An Irish scientist is helping to investigate the threat of large near-earth asteroids and comets crashing into our planet.

The 20 metre Chelyabinsk meteor which exploded over Russia skies two years ago injuring more than 1,200 people was a sobering reminder of the danger of space objects hitting the Earth, but the Armagh Observatory are at the forefront of research into the potential threat from comets.


Mark Bailey, from Armagh Observatory, said objects the size of a house run into the Earth approximately every decade but often go undetected as they could hit the sea or desert.

“The key is to understand the orbit before the impact and then you have a choice. If you know it is going to hit you next week then all you can do is predict where it will hit and remove any affected population from that area.

“If you had years of warning then there is an option I suppose to try and deflect the orbit in space.

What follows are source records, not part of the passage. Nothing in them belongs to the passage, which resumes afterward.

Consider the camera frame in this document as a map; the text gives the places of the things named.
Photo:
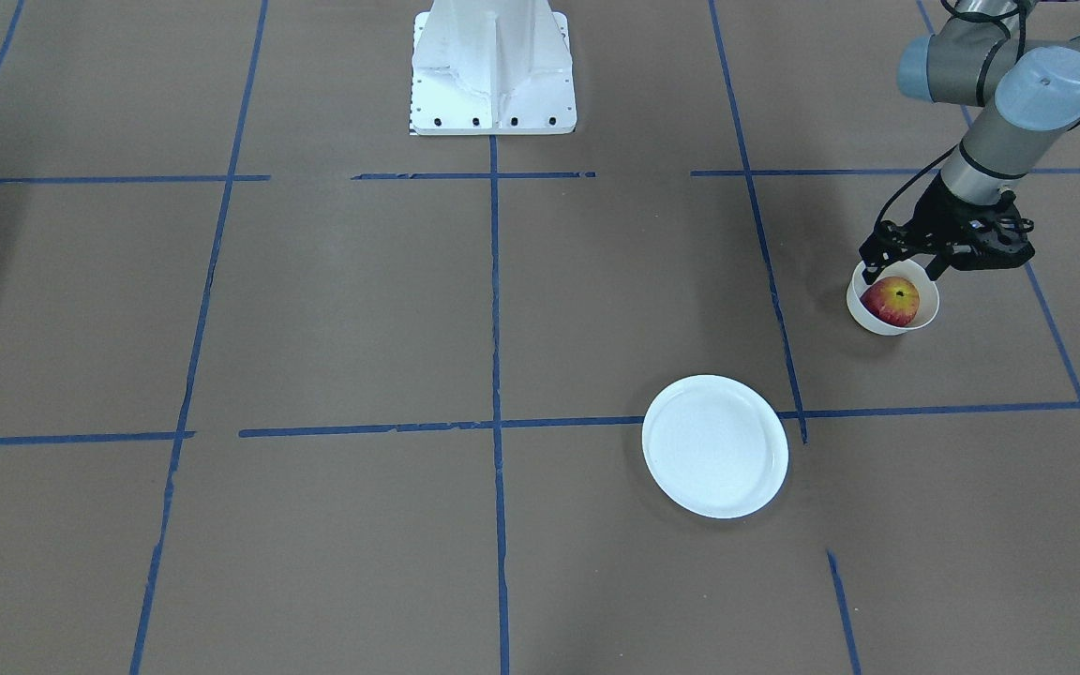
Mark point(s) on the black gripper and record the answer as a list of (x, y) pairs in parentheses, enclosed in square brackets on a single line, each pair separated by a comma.
[(935, 215)]

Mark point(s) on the white plate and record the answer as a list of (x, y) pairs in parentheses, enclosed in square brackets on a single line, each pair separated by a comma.
[(715, 447)]

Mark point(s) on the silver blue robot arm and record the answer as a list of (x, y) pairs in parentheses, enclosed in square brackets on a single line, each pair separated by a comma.
[(1027, 94)]

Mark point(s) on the white bowl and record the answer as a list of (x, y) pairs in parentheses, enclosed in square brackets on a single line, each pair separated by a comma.
[(928, 290)]

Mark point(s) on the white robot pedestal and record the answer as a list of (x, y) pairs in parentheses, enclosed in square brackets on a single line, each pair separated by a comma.
[(492, 67)]

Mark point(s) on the red yellow apple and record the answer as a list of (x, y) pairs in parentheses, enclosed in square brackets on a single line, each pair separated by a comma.
[(892, 300)]

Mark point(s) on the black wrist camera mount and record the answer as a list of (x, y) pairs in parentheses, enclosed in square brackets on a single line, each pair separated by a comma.
[(985, 244)]

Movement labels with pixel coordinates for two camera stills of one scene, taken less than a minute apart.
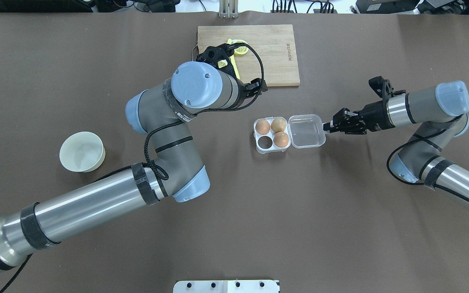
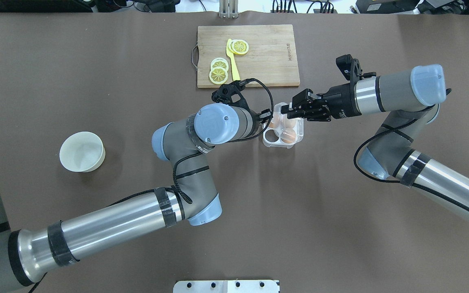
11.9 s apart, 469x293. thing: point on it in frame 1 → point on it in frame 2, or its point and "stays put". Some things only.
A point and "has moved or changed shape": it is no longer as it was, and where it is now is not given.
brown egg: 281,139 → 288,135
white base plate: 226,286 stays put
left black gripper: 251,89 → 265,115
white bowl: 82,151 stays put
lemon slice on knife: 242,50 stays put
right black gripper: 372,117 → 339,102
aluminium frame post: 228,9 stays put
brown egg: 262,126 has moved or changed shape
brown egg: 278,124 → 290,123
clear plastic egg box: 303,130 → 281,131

“Now we’ve rendezvoused with a comet and we’ve rendezvoused with asteroids there is a technology that exists, to put it crudely, to put a rocket motor on it and steer it away gently.

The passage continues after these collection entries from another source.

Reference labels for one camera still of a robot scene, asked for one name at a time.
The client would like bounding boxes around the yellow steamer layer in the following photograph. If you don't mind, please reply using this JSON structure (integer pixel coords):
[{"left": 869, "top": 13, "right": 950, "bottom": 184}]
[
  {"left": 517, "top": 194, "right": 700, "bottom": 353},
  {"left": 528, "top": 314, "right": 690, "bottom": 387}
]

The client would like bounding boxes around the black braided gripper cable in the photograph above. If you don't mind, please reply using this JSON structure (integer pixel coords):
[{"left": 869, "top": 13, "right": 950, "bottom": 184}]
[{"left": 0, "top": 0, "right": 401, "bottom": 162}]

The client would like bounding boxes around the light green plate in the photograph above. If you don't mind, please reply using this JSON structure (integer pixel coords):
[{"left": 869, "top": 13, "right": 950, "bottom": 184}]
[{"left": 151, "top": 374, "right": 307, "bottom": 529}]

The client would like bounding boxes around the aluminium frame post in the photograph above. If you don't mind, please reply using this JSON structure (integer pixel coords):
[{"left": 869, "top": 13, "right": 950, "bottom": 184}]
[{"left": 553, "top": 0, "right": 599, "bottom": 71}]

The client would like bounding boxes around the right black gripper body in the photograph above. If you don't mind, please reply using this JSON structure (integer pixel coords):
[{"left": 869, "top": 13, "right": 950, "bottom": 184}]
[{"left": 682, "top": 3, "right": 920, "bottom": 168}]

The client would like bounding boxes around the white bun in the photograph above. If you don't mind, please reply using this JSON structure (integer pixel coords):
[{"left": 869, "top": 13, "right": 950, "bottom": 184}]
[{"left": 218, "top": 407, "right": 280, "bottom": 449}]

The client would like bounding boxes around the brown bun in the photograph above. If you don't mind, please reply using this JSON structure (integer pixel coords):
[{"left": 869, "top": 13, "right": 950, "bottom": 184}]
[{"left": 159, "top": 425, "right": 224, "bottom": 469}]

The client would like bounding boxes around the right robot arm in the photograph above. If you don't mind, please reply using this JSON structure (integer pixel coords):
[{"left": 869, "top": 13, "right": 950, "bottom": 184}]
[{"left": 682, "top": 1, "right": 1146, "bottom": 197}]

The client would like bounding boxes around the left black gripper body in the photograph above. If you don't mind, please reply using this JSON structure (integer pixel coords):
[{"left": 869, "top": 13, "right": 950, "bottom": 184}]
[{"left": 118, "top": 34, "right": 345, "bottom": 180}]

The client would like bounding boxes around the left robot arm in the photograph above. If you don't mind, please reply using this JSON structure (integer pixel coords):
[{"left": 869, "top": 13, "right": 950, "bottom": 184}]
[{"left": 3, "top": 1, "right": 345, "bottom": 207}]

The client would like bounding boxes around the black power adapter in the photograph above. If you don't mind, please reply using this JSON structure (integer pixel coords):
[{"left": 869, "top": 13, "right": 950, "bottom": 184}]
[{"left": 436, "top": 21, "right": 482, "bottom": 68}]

“There are a lot of suggestions of how it might be done but no one yet has attempted to do it.”

The research being carried out on the origins of comets in Armagh could help to give the earth an early warning of a life-threatening collision in the future.

“We are working theoretically on computer modelling to try to really understand what would happen is an object broke up in space and how long would it be before the fragments would collide or intercept the earth’s orbit. We are interested in trying to quantify and learn more about the hazard.

“It’s partly aimed at pure science — questions such as the origins of comets and our solar system — but we also learn more about the objects that will potentially collide with the earth.

“In this way we are not as impotent against that natural hazard as the dinosaurs were 65 million years ago when a really big one did come and wipe them out.”

An asteroid or a comet about 10km wide is now widely thought to have wiped out the dinosaurs when it landed where Mexico is now.